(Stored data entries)
____________________
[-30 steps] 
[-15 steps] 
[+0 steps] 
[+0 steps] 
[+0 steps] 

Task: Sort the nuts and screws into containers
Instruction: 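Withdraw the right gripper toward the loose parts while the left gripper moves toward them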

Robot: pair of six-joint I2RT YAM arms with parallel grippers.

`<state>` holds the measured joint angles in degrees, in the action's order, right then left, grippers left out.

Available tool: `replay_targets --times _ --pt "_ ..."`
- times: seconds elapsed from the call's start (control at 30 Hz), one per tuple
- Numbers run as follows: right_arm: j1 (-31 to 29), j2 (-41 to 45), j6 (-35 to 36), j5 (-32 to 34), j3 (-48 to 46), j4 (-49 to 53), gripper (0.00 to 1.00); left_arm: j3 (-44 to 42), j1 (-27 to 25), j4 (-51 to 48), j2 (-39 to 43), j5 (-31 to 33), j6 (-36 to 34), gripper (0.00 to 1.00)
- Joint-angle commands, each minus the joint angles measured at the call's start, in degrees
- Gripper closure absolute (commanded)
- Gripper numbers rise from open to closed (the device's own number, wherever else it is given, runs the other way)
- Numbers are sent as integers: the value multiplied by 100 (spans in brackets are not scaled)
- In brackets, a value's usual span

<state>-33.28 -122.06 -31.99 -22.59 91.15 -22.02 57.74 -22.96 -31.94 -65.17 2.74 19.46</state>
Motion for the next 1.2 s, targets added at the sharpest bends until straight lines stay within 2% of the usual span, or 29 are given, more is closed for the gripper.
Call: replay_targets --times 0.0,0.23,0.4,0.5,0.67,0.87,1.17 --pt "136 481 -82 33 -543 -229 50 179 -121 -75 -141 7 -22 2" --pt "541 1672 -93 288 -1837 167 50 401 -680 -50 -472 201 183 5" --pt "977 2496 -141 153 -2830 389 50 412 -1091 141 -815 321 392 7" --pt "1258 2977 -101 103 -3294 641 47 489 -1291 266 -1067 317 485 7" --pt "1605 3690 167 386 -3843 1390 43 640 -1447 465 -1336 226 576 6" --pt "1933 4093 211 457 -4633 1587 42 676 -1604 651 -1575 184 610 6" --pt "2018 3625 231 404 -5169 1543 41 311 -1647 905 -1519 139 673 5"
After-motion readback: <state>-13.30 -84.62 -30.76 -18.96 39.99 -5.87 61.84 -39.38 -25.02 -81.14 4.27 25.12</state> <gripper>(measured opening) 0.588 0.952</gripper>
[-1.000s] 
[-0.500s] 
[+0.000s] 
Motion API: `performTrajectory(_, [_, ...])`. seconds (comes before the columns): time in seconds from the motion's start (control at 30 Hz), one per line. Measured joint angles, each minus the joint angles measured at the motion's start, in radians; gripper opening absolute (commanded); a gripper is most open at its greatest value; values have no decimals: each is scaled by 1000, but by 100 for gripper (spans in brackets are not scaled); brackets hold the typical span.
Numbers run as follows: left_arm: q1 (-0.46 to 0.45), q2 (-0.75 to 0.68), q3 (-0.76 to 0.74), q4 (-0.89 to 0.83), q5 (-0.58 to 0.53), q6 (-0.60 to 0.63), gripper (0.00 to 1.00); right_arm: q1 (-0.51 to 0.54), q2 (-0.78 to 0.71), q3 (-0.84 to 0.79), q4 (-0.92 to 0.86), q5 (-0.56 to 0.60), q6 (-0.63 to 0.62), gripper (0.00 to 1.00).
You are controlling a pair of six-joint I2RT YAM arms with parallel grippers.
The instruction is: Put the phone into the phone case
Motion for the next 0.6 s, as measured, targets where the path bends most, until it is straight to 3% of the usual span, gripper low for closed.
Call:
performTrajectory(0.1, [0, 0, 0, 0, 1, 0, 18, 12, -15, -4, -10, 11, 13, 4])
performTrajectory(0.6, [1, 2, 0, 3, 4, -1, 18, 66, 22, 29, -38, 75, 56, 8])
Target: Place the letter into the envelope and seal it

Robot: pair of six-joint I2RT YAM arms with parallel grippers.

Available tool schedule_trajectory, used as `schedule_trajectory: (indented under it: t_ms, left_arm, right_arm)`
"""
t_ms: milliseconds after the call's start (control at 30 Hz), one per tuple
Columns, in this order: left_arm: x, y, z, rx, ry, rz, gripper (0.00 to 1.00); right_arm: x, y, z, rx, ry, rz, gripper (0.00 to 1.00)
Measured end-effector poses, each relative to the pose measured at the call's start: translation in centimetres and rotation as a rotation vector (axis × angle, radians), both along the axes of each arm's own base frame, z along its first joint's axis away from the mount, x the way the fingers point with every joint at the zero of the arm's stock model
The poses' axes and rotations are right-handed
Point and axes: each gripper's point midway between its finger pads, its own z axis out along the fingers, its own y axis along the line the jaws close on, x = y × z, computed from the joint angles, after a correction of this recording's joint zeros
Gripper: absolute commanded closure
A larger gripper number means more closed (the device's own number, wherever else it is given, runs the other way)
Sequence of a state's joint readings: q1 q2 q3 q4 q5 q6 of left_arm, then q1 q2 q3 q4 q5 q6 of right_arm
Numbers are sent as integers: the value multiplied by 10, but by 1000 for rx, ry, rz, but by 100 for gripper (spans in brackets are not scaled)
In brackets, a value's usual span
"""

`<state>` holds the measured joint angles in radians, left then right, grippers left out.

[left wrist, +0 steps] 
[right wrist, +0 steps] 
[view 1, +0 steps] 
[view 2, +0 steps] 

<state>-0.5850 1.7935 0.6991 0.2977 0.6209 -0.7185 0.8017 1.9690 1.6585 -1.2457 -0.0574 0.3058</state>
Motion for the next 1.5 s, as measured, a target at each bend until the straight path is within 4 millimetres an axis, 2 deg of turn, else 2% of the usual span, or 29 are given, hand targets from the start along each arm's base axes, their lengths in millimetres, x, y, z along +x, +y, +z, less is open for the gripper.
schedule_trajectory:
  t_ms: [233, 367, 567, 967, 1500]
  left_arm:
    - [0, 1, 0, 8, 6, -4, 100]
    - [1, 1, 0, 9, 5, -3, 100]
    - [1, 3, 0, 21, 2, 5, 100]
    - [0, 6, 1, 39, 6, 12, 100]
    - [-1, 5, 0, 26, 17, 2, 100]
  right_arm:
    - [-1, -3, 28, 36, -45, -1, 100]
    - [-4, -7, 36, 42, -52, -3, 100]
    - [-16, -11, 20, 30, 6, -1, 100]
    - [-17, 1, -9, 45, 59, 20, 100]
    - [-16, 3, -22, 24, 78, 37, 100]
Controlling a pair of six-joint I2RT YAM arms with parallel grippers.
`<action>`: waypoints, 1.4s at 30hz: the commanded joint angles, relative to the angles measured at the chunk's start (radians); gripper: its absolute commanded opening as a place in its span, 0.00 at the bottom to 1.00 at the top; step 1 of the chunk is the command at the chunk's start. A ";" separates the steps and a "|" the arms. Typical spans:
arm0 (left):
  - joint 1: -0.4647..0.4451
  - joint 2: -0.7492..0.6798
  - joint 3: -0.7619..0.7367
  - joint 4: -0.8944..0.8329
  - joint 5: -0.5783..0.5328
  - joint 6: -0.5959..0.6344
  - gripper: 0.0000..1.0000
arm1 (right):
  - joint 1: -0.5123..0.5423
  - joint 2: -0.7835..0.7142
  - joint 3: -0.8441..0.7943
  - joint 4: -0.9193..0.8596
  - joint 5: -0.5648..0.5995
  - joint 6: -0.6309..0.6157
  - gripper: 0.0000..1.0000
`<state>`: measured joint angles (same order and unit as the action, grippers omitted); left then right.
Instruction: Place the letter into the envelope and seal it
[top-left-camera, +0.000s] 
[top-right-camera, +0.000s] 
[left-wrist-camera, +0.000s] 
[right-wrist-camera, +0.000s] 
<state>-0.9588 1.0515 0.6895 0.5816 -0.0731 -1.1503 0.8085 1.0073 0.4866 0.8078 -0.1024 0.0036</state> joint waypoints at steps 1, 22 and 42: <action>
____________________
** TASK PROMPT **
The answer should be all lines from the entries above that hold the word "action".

** YOUR SOLUTION **
`<state>` holds the measured joint angles in degrees, in the action's order, right then left, grippers left out.
`<action>`: waypoints, 1.4s at 30hz: the commanded joint angles, relative to the angles measured at the chunk's start (radians); gripper: its absolute commanded opening as a place in its span, 0.00 at the bottom to 1.00 at the top; step 1 of the chunk is the command at the chunk's start. A ";" separates the steps and a "|" the arms. Typical spans:
`<state>`: measured joint angles (same order and unit as the action, grippers omitted); left then right.
<state>-0.9588 1.0515 0.6895 0.5816 -0.0731 -1.1503 0.8085 1.0073 0.4866 0.8078 -0.1024 0.0036</state> joint waypoints at steps 1, 22 and 42: <action>

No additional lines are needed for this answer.